For calcium dihydroxide a key study assessing the acute dermal toxicity according to the OECD 402 guideline is available (Kietzmann, 1994). In this study 5 male and 5 female New Zealand White rabbits were exposed to 2500 mg of calcium dihydroxide under semiocclusive coverage for a period of 24 hours. The test substance was moistened in order to ensure good contact with the skin. No deaths occurred during the 14d observation period following dosing, but skin irritation effects were observed at the contact site. The LD50 was thus foud to be > 2500 mg/kg bw.

 

The reliable study assigned as the key study in the REACH registration dossier for hydrogen peroxide dates from 1983 (Geiger 1983). It is carried out according to GLP and US EPA guidelines. In this experiment, male and female New Zealand White rabbits were exposed to a 35% aqueous hydrogen peroxide solution under occlusive coverage during 24 hours. The applied dose was 2000 mg/kg bw. No deaths occurred during the 14d observation period, but skin irritation effects were observed at the contact site. The LD50 was thus found to be > 2000 mg/kg bw.

 

In conclusion, based on the available experimental data for the degradation products that are formed upon the dissolution of the reaction mass of calcium carbonate and calcium dihydroxide and calcium peroxide, the reaction mass is not expected to exert acute systemic toxicity following oral, inhalation or dermal exposure.

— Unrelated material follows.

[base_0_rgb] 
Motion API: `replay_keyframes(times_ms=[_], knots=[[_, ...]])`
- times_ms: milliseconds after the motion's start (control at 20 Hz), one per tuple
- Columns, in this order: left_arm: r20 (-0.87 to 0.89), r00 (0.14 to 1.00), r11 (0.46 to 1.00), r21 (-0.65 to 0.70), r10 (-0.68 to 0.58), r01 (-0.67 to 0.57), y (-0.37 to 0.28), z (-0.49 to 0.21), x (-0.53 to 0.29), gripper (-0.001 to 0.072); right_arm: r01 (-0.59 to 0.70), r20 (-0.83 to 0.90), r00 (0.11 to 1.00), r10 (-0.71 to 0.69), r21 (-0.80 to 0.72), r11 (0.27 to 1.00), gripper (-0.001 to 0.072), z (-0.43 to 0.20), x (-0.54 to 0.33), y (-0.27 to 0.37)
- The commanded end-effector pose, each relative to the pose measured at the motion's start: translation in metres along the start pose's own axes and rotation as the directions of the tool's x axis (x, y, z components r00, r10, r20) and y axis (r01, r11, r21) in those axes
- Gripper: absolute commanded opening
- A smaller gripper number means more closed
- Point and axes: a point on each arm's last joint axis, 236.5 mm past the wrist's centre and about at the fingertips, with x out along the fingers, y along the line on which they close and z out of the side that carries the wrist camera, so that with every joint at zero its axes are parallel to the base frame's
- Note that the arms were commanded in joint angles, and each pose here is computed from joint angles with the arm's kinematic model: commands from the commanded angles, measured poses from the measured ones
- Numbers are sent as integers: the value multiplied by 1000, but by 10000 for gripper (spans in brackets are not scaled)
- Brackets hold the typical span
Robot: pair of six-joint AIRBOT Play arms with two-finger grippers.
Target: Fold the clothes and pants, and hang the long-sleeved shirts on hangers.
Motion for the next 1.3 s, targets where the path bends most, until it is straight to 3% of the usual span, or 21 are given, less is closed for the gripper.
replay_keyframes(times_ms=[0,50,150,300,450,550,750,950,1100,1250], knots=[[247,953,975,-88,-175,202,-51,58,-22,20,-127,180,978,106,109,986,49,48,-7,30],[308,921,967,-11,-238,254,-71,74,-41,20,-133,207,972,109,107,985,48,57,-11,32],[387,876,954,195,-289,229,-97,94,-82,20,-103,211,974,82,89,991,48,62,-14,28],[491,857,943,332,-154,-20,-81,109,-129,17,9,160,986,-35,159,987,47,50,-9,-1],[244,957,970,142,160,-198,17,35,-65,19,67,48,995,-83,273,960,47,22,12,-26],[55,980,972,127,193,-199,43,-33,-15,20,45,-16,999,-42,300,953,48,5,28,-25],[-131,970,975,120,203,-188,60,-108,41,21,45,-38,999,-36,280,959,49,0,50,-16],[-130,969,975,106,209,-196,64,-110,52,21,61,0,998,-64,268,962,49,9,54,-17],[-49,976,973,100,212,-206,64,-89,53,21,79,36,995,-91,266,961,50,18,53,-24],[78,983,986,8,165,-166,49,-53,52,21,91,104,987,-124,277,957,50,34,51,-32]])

Justification for selection of acute toxicity – oral endpoint
Well-documented GLP study according to internationally accepted guideline.

Justification for selection of acute toxicity – inhalation endpoint
Well-documented GLP study according to internationally accepted guideline. Test substance: hydrogen peroxide.

Justification for selection of acute toxicity – dermal endpoint
Well-documented GLP study according to internationally accepted guideline. Test substance: hydrogen peroxide.

Justification for classification or non-classification

In accordance to EU Classification, Labelling and Packaging of Substances and Mixtures (CLP) Regulation (EC) No. 1272/2008, classification is not necessary for acute toxicity for the oral and dermal routes based on the available test results for the reaction mass of calcium carbonate and calcium dihydroxide and calcium peroxide and/or information available on the read-across substances hydrogen peroxide and calcium hydroxide. The selected dose descriptor values (oral LD50 > 5000 mg/kg bw; dermal LD50 > 2000 mg/kg bw and inhalation STEL 4 mg/m3) are outside the classification criteria.

For the inhalatory route, no adverse effects were observed at the maximum attainable aerosol concentration generated from a 50% aqueous solution of hydrogen peroxide. Therefore, in the hydrogen peroxide registration dossier it is concluded that classifying for acute toxicity via inhalation is not required for mixtures containing < 50% hydrogen peroxide. Accordingly, as the maximum concentration of hydrogen peroxide that can be formed from the reaction mass of calcium carbonate and calcium dihydroxide and calcium peroxide is < 50%, classification for acute toxicity via inhalation is not required.

The effects of respiratory irritation observed upon exposure to both hydrogen peroxide as well as calcium dihydroxide lead to a STOT-SE Cat. 3 classification for both substances. Therefore, a STOT-SE Cat. 3 with the respiratory tract as affected organ is also adopted for the reaction mass of calcium carbonate and calcium dihydroxide and calcium peroxide.